[Task instructions] Word for word, restate all the records; images are not part of the copy.

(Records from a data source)
——————
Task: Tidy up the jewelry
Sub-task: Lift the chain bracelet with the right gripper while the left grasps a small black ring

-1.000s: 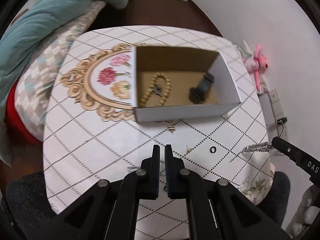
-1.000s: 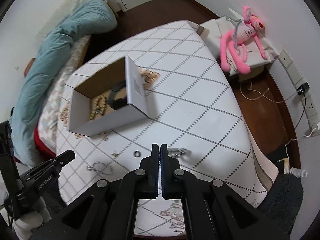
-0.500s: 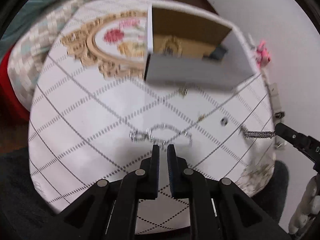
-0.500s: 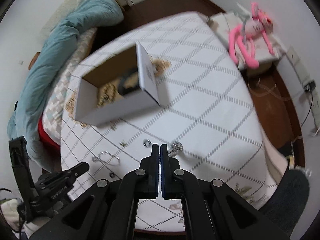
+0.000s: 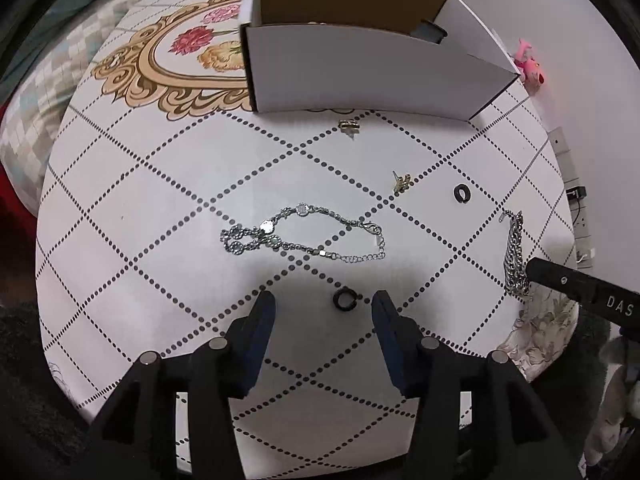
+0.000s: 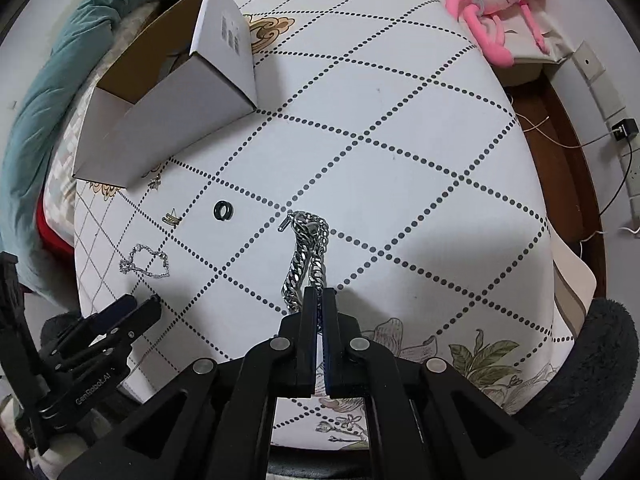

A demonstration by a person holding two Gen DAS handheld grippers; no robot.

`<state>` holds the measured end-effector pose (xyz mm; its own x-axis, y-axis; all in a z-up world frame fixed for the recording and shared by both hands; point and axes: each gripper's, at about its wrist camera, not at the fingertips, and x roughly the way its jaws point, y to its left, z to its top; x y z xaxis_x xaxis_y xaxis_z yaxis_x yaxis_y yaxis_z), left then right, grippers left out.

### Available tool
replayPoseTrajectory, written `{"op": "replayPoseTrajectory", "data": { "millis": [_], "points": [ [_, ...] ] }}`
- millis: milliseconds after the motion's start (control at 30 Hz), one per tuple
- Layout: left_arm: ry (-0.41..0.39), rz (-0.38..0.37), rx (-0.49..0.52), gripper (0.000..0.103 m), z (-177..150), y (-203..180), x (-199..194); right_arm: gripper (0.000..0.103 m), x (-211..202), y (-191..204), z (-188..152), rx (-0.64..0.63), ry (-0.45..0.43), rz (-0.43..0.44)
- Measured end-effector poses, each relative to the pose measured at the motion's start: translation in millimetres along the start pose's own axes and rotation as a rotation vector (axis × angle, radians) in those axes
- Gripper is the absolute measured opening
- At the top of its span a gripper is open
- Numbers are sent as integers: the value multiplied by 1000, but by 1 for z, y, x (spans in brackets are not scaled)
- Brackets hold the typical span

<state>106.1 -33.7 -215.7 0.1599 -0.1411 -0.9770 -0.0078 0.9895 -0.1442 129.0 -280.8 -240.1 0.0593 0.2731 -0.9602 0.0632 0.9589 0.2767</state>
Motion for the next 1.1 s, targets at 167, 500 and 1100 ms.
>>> {"op": "replayPoseTrajectory", "data": {
  "millis": [167,500,1100],
  "points": [
    [-11,15,-3,47,-3,-3,-3,50,-5,-2,3,6,-45,3],
    [-1,35,-16,47,-16,6,-7,9,10,35,18,-85,-107,-133],
    [-40,109,140,9,-13,-45,9,8,4,11,12,-19,-89,-117]
  ]
}}
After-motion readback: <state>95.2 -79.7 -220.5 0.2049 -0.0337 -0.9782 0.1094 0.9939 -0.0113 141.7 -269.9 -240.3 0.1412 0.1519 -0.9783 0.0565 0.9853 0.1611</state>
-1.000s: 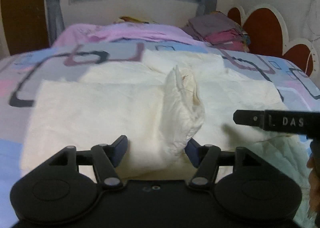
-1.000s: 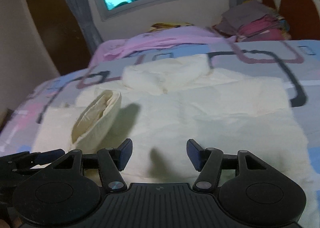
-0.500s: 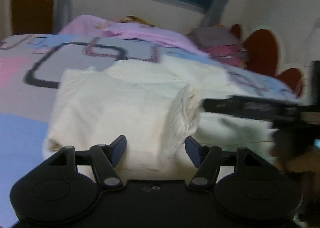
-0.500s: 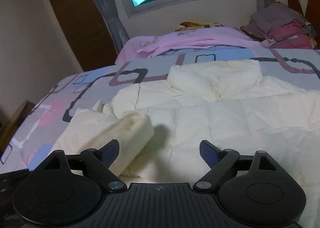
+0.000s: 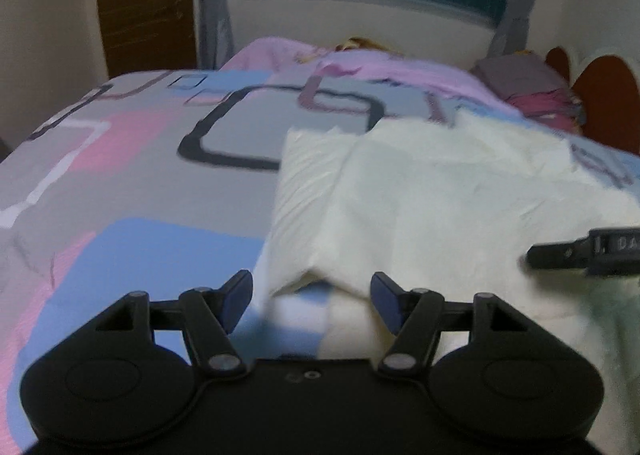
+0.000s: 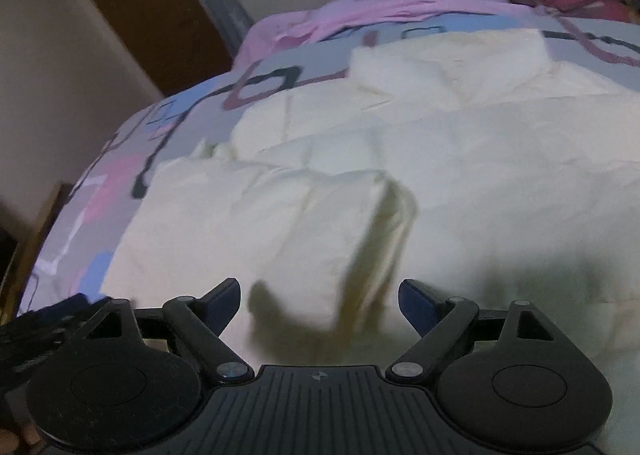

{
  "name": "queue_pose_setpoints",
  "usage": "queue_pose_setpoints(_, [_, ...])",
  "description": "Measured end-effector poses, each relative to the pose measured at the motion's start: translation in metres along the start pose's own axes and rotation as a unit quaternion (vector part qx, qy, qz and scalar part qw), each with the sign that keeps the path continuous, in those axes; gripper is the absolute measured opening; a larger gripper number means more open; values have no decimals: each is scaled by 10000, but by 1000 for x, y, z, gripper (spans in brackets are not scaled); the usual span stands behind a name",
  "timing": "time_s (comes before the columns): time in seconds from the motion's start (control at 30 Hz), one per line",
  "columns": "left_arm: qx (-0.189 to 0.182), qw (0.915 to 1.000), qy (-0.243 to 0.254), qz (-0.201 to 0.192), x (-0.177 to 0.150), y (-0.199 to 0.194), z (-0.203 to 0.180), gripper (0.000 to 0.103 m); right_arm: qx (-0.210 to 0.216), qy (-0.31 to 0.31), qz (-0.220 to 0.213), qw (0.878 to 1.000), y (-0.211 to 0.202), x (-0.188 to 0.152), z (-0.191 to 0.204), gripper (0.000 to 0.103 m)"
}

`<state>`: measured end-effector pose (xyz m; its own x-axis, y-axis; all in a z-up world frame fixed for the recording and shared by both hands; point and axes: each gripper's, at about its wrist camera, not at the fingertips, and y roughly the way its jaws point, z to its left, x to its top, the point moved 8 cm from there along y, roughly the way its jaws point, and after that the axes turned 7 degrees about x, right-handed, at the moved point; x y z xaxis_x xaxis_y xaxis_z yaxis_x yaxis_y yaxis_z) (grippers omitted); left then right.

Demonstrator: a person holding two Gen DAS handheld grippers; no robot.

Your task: Fold large clothes

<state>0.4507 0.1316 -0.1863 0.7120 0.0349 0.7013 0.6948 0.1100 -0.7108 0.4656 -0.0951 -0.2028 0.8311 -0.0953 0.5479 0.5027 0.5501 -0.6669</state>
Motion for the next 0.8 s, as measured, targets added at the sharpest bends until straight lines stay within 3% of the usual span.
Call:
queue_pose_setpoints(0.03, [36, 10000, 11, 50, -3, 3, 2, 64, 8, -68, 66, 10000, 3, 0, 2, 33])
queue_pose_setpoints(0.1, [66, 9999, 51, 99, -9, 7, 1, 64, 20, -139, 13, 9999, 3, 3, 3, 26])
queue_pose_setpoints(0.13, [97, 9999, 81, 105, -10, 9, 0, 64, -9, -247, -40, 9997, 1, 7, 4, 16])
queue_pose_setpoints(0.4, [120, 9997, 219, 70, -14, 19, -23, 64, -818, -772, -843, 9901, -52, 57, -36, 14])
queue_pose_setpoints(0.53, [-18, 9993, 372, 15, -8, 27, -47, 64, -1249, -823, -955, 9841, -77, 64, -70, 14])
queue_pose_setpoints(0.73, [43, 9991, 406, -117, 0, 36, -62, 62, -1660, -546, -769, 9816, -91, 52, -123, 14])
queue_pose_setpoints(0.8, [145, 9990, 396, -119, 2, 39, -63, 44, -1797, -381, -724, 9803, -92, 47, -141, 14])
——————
[Response for this exercise]
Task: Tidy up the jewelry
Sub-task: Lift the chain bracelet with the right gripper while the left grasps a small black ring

-1.000s: 
-1.000s: 
-0.500s: 
-0.500s: 
+0.000s: 
+0.000s: 

A demonstration by a person holding two Gen DAS handheld grippers; no robot.

`<state>` holds the measured end-effector pose (xyz mm; its own x-axis, y-axis; all in a z-up world frame fixed for the recording and shared by both hands; point and axes: each gripper's, at about its wrist camera, not at the fingertips, and x roughly the way its jaws point, y to its left, z to its top; x y z xaxis_x xaxis_y xaxis_z yaxis_x yaxis_y yaxis_z), left then right, grippers left out.

### Available tool
replayPoseTrajectory, written `{"op": "replayPoseTrajectory", "data": { "millis": [_], "points": [ [_, ...] ] }}`
- millis: milliseconds after the motion's start (control at 30 Hz), one per tuple
- Layout: left_arm: ry (-0.41..0.39), rz (-0.38..0.37), rx (-0.49..0.52), gripper (0.000..0.103 m), z (-177..150), y (-203..180), x (-199..194); right_arm: gripper (0.000..0.103 m), x (-211..202), y (-191..204), z (-188..152), rx (-0.64..0.63), ry (-0.45..0.43), rz (-0.43..0.44)
- Measured end-effector poses, each relative to the pose measured at the motion's start: translation in millimetres along the start pose's own axes and rotation as a rotation vector (axis × angle, radians) in those axes
- Gripper is the absolute measured opening
- At the top of its span a gripper is open
- Numbers are sent as integers: the value multiplied by 1000, but by 1 for z, y, x (spans in brackets are not scaled)
- Brackets hold the typical span

<state>106.1 -33.7 -215.7 0.1599 -0.1411 -0.9770 -0.0078 0.9895 -0.1442 129.0 -280.8 -240.1 0.0593 0.2731 -0.9602 0.0632 0.9589 0.2767</state>
Motion for the next 1.1 s, targets at 167, 500 and 1100 ms.
>>> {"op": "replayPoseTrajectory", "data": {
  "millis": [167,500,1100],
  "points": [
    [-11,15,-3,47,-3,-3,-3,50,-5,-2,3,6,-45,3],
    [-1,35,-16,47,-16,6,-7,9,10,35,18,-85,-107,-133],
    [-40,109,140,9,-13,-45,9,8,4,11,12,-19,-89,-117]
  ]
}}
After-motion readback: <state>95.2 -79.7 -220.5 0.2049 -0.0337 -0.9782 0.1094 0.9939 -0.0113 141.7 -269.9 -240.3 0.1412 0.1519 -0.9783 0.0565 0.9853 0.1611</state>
-1.000s: 
-1.000s: 
-0.500s: 
-0.500s: 
+0.000s: 
+0.000s: 

{
  "name": "queue_pose_setpoints",
  "usage": "queue_pose_setpoints(_, [_, ...])",
  "description": "Measured end-effector poses, each relative to the pose measured at the motion's start: translation in metres along the start pose's own axes and rotation as a unit quaternion (vector part qx, qy, qz and scalar part qw), each with the sign that keeps the path continuous, in those axes; gripper is the absolute measured opening; a larger gripper number means more open; values have no decimals: each is scaled by 10000, but by 1000 for x, y, z, gripper (spans in brackets are not scaled); the usual span stands behind a name",
  "timing": "time_s (comes before the columns): time in seconds from the motion's start (control at 30 Hz), one per line",
  "columns": "left_arm: qx (-0.189 to 0.182), qw (0.915 to 1.000), qy (-0.243 to 0.254), qz (-0.201 to 0.192), x (-0.177 to 0.150), y (-0.199 to 0.194), z (-0.203 to 0.180), gripper (0.000 to 0.103 m); right_arm: qx (-0.210 to 0.216), qy (-0.31 to 0.31), qz (-0.220 to 0.213), qw (0.878 to 1.000), y (-0.211 to 0.202), x (-0.188 to 0.152), z (-0.191 to 0.204), gripper (0.000 to 0.103 m)"
}

`<state>`: measured end-effector pose (xyz m; its own x-axis, y-axis; all in a z-up world frame fixed for the recording and shared by both hands; point and axes: each gripper's, at about its wrist camera, not at the fingertips, and y roughly the way its jaws point, z to its left, x to its top, the point moved 8 cm from there along y, roughly the way its jaws point, and after that the axes turned 7 degrees about x, right-handed, at the moved point; x y z xaxis_x xaxis_y xaxis_z yaxis_x yaxis_y yaxis_z) (grippers omitted); left then right.

Demonstrator: a person holding two Gen DAS handheld grippers; no robot.

Your task: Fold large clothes

<state>0.4507 0.1316 -0.1863 0.7120 0.0349 0.7013 0.6948 0.1100 -0.7108 0.4656 -0.0951 -0.2028 0.8311 -0.0953 0.5479 0.5027 0.5501 -0.6669</state>
Motion for the next 0.8 s, as measured, targets added at the sharpest bends until straight lines stay within 3% of the usual span.
Call:
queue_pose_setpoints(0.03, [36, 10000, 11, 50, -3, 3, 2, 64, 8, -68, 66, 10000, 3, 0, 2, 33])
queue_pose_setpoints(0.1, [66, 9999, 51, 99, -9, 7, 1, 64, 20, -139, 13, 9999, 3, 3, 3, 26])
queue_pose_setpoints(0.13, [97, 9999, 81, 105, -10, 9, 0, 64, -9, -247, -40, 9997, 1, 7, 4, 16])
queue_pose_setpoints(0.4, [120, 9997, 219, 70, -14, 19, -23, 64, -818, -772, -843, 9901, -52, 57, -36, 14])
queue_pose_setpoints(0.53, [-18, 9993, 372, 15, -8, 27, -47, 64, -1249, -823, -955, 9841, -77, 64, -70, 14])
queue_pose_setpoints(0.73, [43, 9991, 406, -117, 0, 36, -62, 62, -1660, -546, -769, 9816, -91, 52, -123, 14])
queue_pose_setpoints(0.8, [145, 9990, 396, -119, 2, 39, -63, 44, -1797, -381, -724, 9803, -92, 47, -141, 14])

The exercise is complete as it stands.